Artigos de Jornal
A Universidade vista do Tijolo
Em meados da década de 50, a UFBA consolidava-se como o principal centro de
criação e de ensino das artes no país. Edgard Santos, seu criador, membro de uma
das famílias mais tradicionais baianas, tinha as qualidades de um grande
empreendedor: a ambição, o senso de oportunidade e a coragem de um jogador.
Compreendeu que não bastava fundir velhas escolas, era preciso criar uma
universidade com uma cara própria.
Mário Cravo e Carlos Bastos escandalizavam Salvador com seus exus, Cristos e
anjos pelados, em prontidão. A Polícia estourava o “Anjo Azul” de José Pedreira,
réplica dos bares existencialistas, onde rolava não só a vã filosofia. Anísio
Teixeira preparava, com obstinação jesuítica, a revolução pela educação, com a
complacência de Otávio Mangabeira. Walter da Silveira, no Club de Cinema,
decodificava para uma platéia embevecida pelos melodramas hollywoodianos os
corrosivos celuloides neo-realistas europeus.
A nova universidade não só encampou esse movimento como o ampliou, atraindo para
a Bahia outros grupos de vanguarda, como os Seminários Livres de Música,
iniciados por Koellrueter em Teresópolis, o teatro experimental de Martim
Gonçalves, a dança moderna de Janka Rudzka.

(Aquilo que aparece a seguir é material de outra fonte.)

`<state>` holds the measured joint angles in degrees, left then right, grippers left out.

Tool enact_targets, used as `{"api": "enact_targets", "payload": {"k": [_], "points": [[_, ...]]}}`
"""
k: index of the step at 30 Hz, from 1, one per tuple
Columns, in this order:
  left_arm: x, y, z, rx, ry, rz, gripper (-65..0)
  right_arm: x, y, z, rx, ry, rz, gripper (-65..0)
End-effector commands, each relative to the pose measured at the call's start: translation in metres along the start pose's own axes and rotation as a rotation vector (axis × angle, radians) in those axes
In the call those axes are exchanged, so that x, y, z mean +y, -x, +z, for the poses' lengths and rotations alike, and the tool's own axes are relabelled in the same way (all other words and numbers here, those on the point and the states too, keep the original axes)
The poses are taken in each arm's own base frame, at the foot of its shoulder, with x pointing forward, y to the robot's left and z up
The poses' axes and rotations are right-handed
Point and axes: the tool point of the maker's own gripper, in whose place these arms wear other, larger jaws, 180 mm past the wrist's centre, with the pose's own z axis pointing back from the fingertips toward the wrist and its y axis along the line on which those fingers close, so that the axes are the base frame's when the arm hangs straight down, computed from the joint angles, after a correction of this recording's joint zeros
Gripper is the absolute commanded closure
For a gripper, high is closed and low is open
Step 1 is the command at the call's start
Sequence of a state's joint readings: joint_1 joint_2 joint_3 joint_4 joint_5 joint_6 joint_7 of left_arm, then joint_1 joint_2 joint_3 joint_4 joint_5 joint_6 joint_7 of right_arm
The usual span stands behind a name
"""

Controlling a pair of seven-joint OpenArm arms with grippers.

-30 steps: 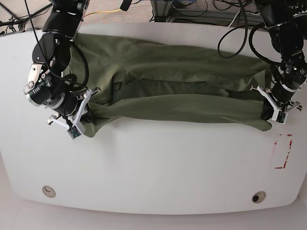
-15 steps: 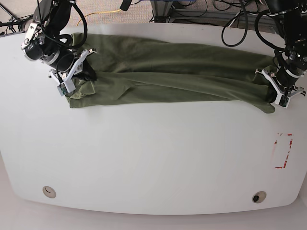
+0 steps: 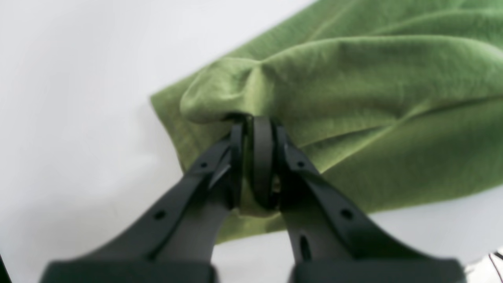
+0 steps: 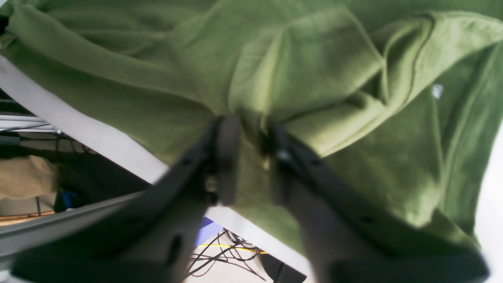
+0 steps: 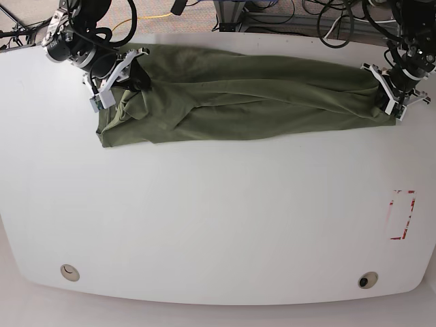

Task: Fold the T-shirt properly
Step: 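Carry the hem with both grippers over onto the collar edge, then lower the folded strip and adjust both grippers at its ends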

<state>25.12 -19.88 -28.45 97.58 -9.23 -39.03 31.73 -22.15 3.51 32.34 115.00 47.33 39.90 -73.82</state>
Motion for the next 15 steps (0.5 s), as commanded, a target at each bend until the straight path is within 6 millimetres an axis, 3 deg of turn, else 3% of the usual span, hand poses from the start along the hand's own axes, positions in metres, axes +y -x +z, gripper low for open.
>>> {"api": "enact_targets", "payload": {"k": [1, 3, 5, 7, 9, 15], "points": [[0.007, -0.003, 0.005, -0.004, -0.014, -0.013, -1.9, -0.002, -0.006, 0.006, -0.025, 0.008, 0.018, -26.5], [0.014, 0.004, 0.006, 0.055, -0.023, -0.03, -11.7, -0.006, -0.003, 0.01, -0.006, 0.015, 0.031, -38.2], [0.016, 0.012, 0.008, 0.109, -0.028, -0.037, -23.2, -0.008, -0.002, 0.012, -0.001, 0.02, 0.035, -44.2], [0.019, 0.012, 0.008, 0.128, -0.034, -0.041, -35.3, -0.008, 0.0, 0.013, 0.003, 0.021, 0.035, -43.4], [0.024, 0.0, 0.008, 0.1, -0.049, -0.049, -41.3, -0.007, -0.004, 0.013, -0.011, 0.012, 0.037, -41.2], [0.04, -0.047, 0.028, -0.019, -0.132, -0.107, -42.4, -0.002, -0.028, 0.011, -0.079, -0.028, 0.06, -40.0]]}}
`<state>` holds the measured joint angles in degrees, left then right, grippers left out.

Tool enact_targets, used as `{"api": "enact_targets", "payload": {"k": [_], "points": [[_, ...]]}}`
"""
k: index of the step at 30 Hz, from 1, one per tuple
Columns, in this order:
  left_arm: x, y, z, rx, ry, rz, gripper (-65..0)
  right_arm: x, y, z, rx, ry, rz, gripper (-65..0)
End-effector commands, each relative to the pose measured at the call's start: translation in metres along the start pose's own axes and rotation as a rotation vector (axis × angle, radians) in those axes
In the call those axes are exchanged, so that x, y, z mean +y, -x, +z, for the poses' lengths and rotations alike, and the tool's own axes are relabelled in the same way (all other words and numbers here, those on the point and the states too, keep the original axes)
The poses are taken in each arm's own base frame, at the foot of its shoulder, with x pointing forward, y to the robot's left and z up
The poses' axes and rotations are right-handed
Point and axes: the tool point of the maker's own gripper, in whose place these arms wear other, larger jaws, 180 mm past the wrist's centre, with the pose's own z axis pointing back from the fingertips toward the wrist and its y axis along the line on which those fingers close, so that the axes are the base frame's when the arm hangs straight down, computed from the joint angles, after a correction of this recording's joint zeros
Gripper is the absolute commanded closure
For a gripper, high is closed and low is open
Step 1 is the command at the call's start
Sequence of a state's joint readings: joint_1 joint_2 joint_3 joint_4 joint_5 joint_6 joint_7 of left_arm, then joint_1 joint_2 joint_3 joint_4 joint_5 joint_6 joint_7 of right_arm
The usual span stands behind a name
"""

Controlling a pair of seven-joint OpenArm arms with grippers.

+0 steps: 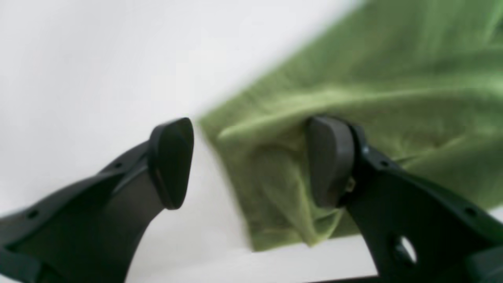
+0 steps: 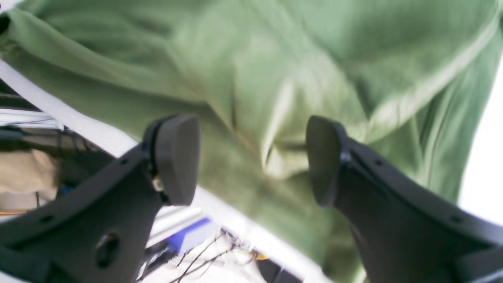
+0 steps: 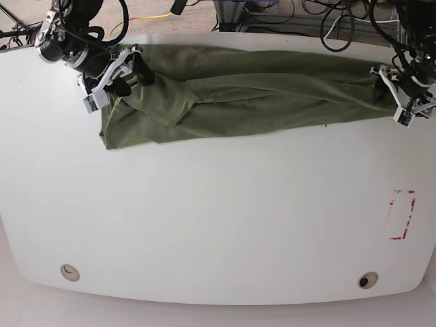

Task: Fold the T-shirt properly
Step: 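Lower the folded strip and adjust both grippers at its ends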

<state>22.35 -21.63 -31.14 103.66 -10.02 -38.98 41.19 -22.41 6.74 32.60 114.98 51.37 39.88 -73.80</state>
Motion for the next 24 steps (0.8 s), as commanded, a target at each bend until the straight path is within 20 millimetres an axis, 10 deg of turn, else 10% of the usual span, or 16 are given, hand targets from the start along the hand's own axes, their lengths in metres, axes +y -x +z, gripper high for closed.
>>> {"api": "enact_targets", "payload": {"k": [1, 12, 24], "points": [[0.013, -0.035, 0.013, -0.088, -0.05, -0.052, -42.4, 0.0, -0.024, 0.001, -0.068, -0.004, 0.039, -40.0], [-0.021, -0.052, 0.01, -0.11, -0.002, -0.053, -42.1, -0.014, -0.043, -0.021, 0.041, 0.097, 0.221, -40.3], [-0.044, 0.035, -0.006, 0.128, 0.055, -0.002, -42.1, -0.013, -0.005, -0.052, 0.187, 0.041, 0.193, -40.1]]}}
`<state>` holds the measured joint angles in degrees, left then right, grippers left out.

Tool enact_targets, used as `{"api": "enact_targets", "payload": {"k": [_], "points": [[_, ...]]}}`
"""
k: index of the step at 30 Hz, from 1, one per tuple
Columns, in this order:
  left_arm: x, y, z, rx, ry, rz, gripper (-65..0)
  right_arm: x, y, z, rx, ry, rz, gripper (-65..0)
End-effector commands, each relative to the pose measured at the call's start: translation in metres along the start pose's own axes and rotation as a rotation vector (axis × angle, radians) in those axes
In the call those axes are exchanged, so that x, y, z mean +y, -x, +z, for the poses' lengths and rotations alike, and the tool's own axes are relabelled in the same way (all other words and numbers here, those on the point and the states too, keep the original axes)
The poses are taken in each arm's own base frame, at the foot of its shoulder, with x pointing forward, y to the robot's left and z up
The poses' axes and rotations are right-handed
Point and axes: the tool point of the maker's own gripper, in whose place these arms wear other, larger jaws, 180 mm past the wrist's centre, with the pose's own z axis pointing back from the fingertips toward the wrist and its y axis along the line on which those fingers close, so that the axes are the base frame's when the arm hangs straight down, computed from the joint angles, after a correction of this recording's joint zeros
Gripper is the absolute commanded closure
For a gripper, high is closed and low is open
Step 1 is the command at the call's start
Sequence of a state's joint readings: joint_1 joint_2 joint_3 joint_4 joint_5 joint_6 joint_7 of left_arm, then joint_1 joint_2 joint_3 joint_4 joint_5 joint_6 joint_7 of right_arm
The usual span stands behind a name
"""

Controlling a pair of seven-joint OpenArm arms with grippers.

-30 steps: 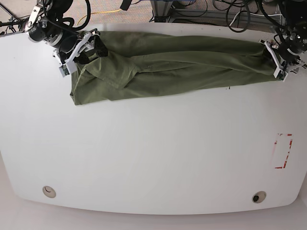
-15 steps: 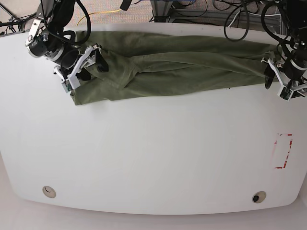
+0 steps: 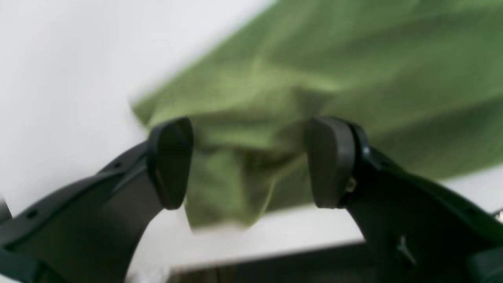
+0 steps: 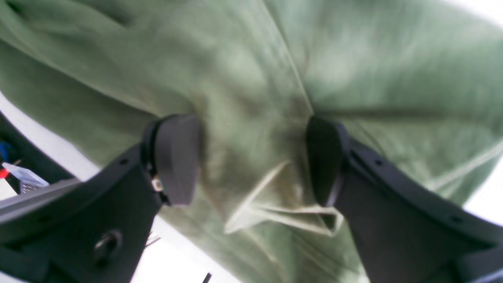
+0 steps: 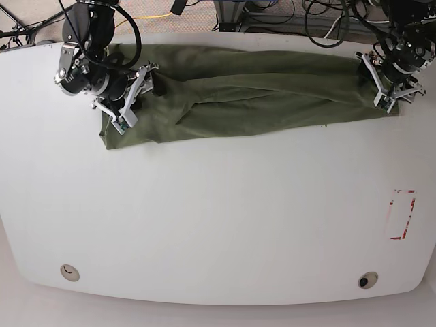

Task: Fold the T-shirt properly
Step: 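Lower the folded strip and adjust both grippers at its ends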

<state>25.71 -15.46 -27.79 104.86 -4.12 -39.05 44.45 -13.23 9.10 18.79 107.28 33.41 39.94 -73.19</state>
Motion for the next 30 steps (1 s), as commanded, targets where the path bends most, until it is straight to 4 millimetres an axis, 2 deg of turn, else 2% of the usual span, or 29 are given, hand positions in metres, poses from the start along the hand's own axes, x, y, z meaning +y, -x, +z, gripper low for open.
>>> {"api": "enact_targets", "payload": {"k": [1, 4, 5, 7, 10, 11, 15, 20, 27, 30], "points": [[0.008, 0.001, -0.001, -0.002, -0.009, 0.003, -42.1, -0.001, -0.01, 0.002, -0.028, 0.0, 0.022, -39.6], [0.014, 0.009, -0.004, 0.026, -0.007, -0.007, -42.1, 0.003, -0.009, 0.003, -0.025, -0.005, 0.028, -38.5], [0.014, 0.009, -0.006, 0.028, -0.005, -0.003, -42.1, 0.002, -0.008, 0.002, -0.021, -0.006, 0.025, -36.1], [0.019, 0.003, -0.009, 0.015, -0.014, 0.003, -42.1, 0.002, -0.006, 0.001, -0.017, -0.008, 0.021, -27.6], [0.022, 0.003, -0.011, 0.018, -0.016, 0.014, -42.1, 0.002, -0.005, 0.001, -0.016, -0.007, 0.019, -2.1], [0.021, 0.003, -0.012, 0.017, -0.015, 0.013, -42.1, 0.001, -0.005, 0.001, -0.017, -0.006, 0.018, 0.0], [0.021, 0.001, -0.011, 0.014, -0.016, 0.011, -42.1, 0.006, 0.001, 0.006, -0.012, -0.004, 0.022, 0.0], [0.025, -0.007, -0.013, -0.005, -0.025, 0.011, -42.1, 0.02, -0.004, 0.022, -0.043, 0.008, 0.073, 0.0], [0.028, -0.01, -0.013, -0.011, -0.032, 0.013, -42.1, 0.032, 0.013, 0.047, -0.152, -0.104, -0.102, 0.0], [0.03, -0.01, -0.012, -0.008, -0.034, 0.01, -42.1, 0.032, 0.021, 0.055, -0.164, -0.111, -0.144, 0.0]]}}
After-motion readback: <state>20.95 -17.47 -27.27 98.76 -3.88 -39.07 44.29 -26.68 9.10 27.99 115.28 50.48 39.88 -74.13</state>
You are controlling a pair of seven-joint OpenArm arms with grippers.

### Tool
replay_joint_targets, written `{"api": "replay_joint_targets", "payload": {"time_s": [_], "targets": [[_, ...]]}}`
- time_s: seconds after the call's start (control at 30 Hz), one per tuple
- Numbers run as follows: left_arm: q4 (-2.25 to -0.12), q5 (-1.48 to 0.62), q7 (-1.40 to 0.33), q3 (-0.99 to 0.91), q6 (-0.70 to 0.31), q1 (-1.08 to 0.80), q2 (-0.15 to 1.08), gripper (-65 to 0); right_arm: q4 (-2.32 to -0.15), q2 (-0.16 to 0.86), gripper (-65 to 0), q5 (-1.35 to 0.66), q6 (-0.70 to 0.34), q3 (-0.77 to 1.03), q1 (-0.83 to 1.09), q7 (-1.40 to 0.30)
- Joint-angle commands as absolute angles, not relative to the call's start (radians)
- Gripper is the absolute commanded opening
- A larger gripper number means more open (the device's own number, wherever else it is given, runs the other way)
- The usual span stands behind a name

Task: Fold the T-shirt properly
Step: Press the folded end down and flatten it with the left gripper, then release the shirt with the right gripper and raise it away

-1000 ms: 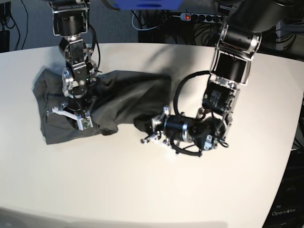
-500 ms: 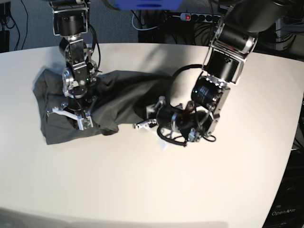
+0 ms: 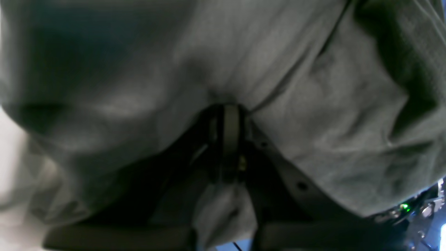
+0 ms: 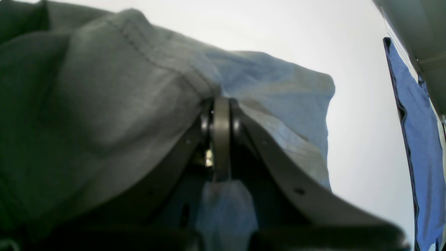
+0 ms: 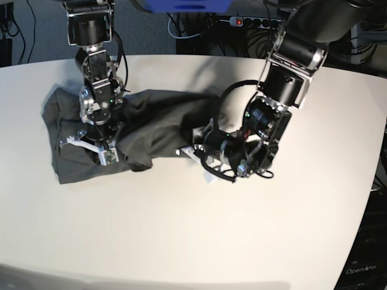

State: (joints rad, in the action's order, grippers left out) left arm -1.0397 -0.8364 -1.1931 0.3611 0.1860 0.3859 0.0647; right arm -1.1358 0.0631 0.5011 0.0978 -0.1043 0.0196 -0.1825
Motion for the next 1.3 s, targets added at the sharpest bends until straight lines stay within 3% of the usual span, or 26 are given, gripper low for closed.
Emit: {"api": "replay_joint_targets", "payload": {"time_s": [0.0, 0.3, 0.83, 1.07, 1.27], "targets": [[-1.040, -0.734, -1.176, 0.360, 0.205, 0.398, 0.090, -63.1, -1.067, 0.067, -64.9, 0.556, 0.010, -0.102, 0.081, -0.381], [-1.050, -0.746, -1.176, 0.360, 0.202, 0.381, 0.228, -63.1, -1.070, 0.073, -64.9, 0.556, 0.010, -0.097, 0.079, -0.383], [-1.050, -0.739, -1.175, 0.364, 0.202, 0.380, 0.231, -63.1, -1.081, 0.117, -64.9, 0.556, 0.012, -0.030, 0.073, -0.384], [-1.050, -0.739, -1.175, 0.363, 0.202, 0.380, 0.231, -63.1, -1.219, 0.150, -64.9, 0.556, -0.005, 0.050, 0.082, -0.406], [-1.050, -0.743, -1.175, 0.363, 0.202, 0.380, 0.231, -63.1, -1.425, 0.157, -64.9, 0.556, -0.114, 0.107, 0.122, -0.458]]}}
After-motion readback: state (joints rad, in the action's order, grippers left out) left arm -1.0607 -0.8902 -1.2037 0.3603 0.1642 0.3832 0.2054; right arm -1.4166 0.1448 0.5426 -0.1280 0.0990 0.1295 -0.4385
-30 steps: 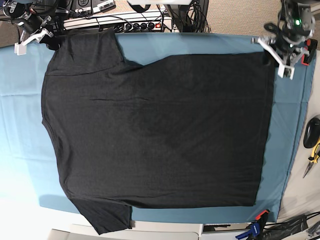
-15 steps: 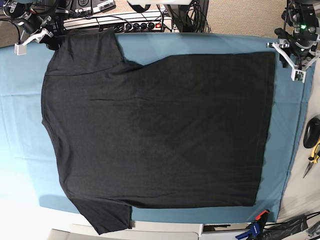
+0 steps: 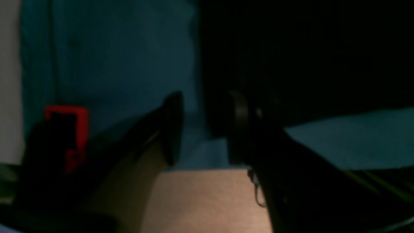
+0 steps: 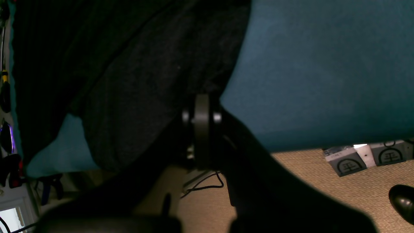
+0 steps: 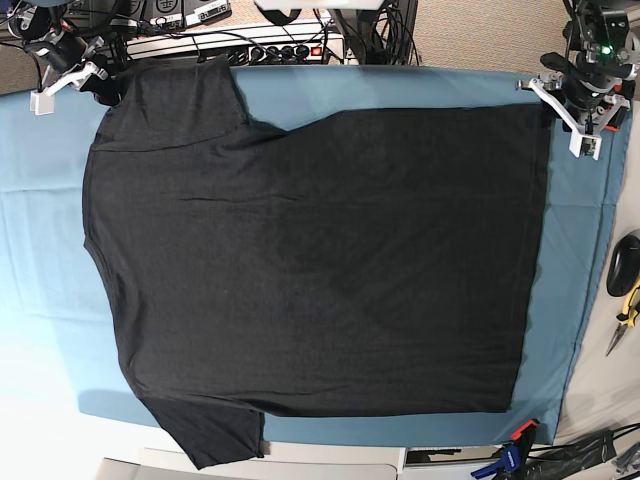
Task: Fold the T-shirt properly
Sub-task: 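Pinch the shoulder corners of the black shirt with both grippers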
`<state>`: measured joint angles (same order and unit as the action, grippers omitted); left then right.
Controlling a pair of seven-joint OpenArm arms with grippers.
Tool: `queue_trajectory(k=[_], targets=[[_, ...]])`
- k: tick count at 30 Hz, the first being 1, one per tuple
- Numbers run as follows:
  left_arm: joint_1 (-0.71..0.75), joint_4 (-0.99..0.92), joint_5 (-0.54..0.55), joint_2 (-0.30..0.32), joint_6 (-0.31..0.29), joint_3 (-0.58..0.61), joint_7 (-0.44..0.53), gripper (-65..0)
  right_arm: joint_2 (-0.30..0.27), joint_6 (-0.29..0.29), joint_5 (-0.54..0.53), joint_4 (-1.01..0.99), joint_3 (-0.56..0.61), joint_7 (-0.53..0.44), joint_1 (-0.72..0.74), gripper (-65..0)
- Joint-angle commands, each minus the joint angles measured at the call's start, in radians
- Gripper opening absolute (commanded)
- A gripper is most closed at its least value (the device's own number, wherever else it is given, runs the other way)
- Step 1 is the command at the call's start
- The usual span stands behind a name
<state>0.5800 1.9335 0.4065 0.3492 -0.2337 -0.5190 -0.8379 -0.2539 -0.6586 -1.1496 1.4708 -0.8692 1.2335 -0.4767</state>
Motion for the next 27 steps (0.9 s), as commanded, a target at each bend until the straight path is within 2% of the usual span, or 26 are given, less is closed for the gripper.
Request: queue_trajectory(k=[1, 3, 4, 10, 13, 17, 21, 23, 25, 27], targets=[[0.004, -0.007, -0.001, 0.014, 0.003, -0.018, 0.007, -41.7, -0.009, 0.008, 0.047, 0.002, 0.0, 0.029, -0.008, -65.0], [-0.003, -0.056, 0.029, 0.014, -0.009, -0.041, 0.007, -41.7, -0.009, 0.008, 0.047, 0.002, 0.0, 0.029, -0.008, -65.0], [-0.013, -0.079, 0.067, 0.014, -0.034, -0.058, 0.002, -41.7, -0.009, 0.008, 0.047, 0.002, 0.0, 0.029, -0.008, -65.0], [-0.064, -0.175, 0.363, 0.014, -0.17, -0.143, -0.099, -41.7, -0.009, 0.008, 0.047, 0.002, 0.0, 0.029, -0.008, -65.0], [-0.08, -0.193, 0.475, 0.013, -0.214, -0.146, -0.158, -41.7, -0.009, 0.008, 0.047, 0.002, 0.0, 0.029, -0.008, -65.0], [-0.081, -0.197, 0.565, 0.013, -0.245, -0.146, -0.206, -41.7, -0.009, 0.008, 0.047, 0.002, 0.0, 0.03, -0.008, -65.0], [-0.082, -0.197, 0.586, 0.014, -0.266, -0.146, -0.211, -42.4, -0.009, 0.008, 0.046, 0.002, 0.0, 0.026, -0.008, -65.0], [-0.082, -0.197, 0.586, 0.014, -0.266, -0.146, -0.206, -50.9, -0.009, 0.008, 0.038, 0.002, 0.0, 0.016, -0.008, -65.0], [-0.081, -0.197, 0.586, 0.014, -0.266, -0.146, -0.19, -65.0, -0.009, -0.005, 0.023, 0.002, 0.0, 0.008, -0.008, -65.0], [-0.082, -0.197, 0.586, 0.014, -0.266, -0.146, -0.182, -65.0, -0.009, -0.04, -0.006, 0.002, 0.0, 0.008, -0.008, -65.0]])
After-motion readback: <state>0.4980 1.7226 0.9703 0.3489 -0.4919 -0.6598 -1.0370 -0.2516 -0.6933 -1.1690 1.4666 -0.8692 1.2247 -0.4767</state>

Edgard Santos foi um precursor genial do “marketing cultural”. Certa vez afirmou
que a inauguração do Hospital das Clínicas, que lhe consumira rios de dinheiro e
anos de trabalho, rendera-lhe minguadas linhas nos jornais do Sul, enquanto uma
excursão da Orquestra Sinfônica, do Madrigal ou do Grupo Teatral Santo Antônio,
enchia suplementos inteiros do Jornal do Brasil, do Estadão e de O Cruzeiro.
Seu vanguardismo não excluía o barroquismo baiano das solenidades pomposas com
oradores prolixos, distribuição de títulos e regalos e encerramentos com lautos
banquetes. Para que tais solenidades tivessem mais brilho, mandou construir uma
reitoria neocolonial revestida de mármores, azulejos e reposteiros portugueses.
Entre outros eventos famosos patrocinados pela UFBA, à época, ficou célebre o
III Colóquio Luso-Brasileiro.
Com essa dupla estratégia, Edgard Santos colocou a UFBA no segundo lugar do
“ranking” dos orçamentos universitários federais, só atrás da Universidade do
Brasil. Mas sua predileção pelas novas escolas provocava ciúmes das antigas e
protestos do alunato politizado, que cobrava uma universidade mais
instrumentadora e menos contemplativa.
Foi nesse momento de intensa produção cultural e contestação política, o mais
fecundo da UFBA, que ingressei no recém-criado Curso de Arquitetura da Escola de
Belas Artes. Ninguém sabe por que Edgard Santos preferiu incorporar a velha
escola da Rua do Tijolo à UFBA, ao invés de criar uma nova. Belas Artes era uma
escola de nível médio, profundamente conservadora, com professores velhos e
instalações precárias, localizada literalmente no mangue.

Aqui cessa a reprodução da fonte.